All Products
Search
Document Center

Platform For AI:Query NCD-related information

Last Updated:Feb 20, 2025

PAI-Lingjun AI Computing Service (Lingjun) provides unified API operations to query the information about the network communication distance (NCD) between Lingjun GPU-accelerated nodes or Lingjun network interfaces (LNIs). This helps you implement efficient task scheduling and obtain optimal training performance. This topic describes the basic concepts of NCD, the reasons for using NCD, and how to use NCD.

Usage notes

  • The NCD between Lingjun GPU-accelerated nodes or LNIs serves as a reference for the forwarding overhead across underlying physical networks but is not an exact measure of forwarding latency.

  • If multiple LNIs are configured for two Lingjun GPU-accelerated nodes, the NCD between the two nodes equals the minimum NCD value between any pair of LNIs across the two nodes. In this case, the NCD is calculated based on the following formula:

    NCD(Node1,Node2) = Min(NCD(Node1.LNI_i,Node2.LNI_j)). In the formula, i indicates the number of LNIs that are configured for Node1, and j indicates the number of LNIs that are configured for Node2.

  • The NCD serves as a reference for network forwarding latency across physical switches regardless of whether NVLink is used. If a Lingjun GPU-accelerated node is connected to multiple leaf switches by using multiple LNIs, the NCD between two LNIs of the Lingjun node is 2.

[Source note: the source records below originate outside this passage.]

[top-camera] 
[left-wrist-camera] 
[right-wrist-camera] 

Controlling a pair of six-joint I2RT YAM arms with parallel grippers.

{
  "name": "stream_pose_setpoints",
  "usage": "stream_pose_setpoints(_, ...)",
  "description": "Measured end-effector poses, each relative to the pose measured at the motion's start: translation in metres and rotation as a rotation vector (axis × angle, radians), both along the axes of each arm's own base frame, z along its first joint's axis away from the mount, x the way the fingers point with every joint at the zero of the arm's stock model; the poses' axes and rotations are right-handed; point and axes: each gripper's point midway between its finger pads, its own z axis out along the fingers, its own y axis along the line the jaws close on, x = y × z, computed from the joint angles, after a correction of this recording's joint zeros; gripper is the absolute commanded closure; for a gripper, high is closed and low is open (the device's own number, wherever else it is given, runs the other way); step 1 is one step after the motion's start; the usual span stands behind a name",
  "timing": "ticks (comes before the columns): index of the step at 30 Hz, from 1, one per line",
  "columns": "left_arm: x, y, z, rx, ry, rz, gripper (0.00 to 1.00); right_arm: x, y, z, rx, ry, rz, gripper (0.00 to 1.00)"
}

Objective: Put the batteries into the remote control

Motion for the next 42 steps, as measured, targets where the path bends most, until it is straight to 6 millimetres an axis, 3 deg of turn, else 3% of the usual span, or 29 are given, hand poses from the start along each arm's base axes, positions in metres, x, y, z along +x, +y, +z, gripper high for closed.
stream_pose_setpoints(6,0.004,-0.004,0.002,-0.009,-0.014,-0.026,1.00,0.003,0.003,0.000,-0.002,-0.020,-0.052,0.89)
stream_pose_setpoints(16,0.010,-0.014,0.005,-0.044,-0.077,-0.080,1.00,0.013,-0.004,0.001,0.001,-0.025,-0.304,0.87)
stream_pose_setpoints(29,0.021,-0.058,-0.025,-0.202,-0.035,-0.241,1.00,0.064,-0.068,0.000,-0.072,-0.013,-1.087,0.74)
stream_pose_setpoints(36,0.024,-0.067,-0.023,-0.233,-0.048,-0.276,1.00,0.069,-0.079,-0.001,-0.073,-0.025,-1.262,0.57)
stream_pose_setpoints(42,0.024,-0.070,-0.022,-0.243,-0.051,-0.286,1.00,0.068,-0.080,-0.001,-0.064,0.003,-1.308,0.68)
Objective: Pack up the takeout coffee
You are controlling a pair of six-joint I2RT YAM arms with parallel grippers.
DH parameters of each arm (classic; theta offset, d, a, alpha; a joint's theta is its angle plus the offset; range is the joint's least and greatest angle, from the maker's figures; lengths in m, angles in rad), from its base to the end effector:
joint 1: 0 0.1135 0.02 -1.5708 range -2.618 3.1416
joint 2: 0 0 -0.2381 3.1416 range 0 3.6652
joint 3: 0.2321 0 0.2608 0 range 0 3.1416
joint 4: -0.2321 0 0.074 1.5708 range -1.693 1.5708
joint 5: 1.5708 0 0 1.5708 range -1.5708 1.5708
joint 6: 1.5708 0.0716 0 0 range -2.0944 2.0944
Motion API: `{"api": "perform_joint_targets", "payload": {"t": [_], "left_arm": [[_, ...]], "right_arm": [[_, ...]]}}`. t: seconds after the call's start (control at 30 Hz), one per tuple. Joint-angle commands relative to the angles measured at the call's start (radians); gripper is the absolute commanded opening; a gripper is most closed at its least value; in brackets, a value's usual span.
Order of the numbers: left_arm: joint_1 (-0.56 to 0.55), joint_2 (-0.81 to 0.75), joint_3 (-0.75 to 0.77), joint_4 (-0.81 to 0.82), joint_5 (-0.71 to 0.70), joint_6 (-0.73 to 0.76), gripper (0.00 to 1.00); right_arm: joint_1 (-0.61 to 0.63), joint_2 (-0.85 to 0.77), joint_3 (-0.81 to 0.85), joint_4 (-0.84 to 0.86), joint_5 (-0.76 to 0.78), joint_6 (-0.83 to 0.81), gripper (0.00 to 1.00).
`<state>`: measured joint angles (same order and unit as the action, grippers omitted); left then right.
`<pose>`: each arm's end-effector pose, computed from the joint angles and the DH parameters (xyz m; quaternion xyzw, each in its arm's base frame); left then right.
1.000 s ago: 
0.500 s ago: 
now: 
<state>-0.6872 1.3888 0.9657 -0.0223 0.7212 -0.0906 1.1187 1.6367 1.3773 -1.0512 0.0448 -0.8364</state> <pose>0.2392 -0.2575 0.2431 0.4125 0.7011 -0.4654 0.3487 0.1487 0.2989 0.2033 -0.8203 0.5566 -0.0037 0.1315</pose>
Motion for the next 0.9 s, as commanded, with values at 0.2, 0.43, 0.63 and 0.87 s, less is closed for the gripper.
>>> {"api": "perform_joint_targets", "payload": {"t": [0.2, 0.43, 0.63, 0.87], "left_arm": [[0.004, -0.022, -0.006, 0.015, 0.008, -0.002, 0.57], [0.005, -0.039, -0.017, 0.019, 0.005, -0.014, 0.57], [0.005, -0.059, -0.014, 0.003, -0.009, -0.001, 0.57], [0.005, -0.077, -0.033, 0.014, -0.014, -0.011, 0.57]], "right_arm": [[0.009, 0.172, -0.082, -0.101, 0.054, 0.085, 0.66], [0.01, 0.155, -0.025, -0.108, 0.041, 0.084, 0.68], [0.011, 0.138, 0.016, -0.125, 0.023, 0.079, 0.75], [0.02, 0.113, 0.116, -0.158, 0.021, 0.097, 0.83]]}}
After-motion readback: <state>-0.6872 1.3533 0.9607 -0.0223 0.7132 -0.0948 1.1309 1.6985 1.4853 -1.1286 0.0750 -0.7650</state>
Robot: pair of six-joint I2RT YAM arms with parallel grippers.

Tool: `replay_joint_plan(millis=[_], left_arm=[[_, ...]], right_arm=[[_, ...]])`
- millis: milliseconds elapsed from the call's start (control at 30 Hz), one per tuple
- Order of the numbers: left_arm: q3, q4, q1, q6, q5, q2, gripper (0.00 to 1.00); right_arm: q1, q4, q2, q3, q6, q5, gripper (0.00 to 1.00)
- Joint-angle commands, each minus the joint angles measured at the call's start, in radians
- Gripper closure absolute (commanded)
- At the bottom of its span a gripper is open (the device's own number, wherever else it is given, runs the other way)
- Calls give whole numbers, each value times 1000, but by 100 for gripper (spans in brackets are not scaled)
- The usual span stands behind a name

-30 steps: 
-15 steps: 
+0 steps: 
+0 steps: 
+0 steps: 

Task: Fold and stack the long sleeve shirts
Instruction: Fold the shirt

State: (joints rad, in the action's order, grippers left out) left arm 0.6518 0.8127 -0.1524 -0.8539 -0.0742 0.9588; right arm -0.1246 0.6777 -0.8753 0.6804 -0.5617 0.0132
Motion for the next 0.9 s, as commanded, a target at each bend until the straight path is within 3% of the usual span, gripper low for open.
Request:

  • The NCD hierarchy chart of a Lingjun cluster in the Intelligent Computing Lingjun console displays only the secondary LNIs or Lingjun elastic network interfaces (LENIs) that are used for specific tasks in the Lingjun cluster. The default LNIs or LENIs are not displayed.

Basic concepts

NCD abstracts the distance for communication between two LNIs of a Lingjun GPU-accelerated node or between two Lingjun GPU-accelerated nodes across physical networks. A smaller value indicates reduced network latency and communication overhead. The following figure shows a typical three-layer physical network architecture.

image

The architecture consists of the following three layers:

  • Core layer: A core switch is responsible for traffic forwarding between spine switches that are connected to the core switch.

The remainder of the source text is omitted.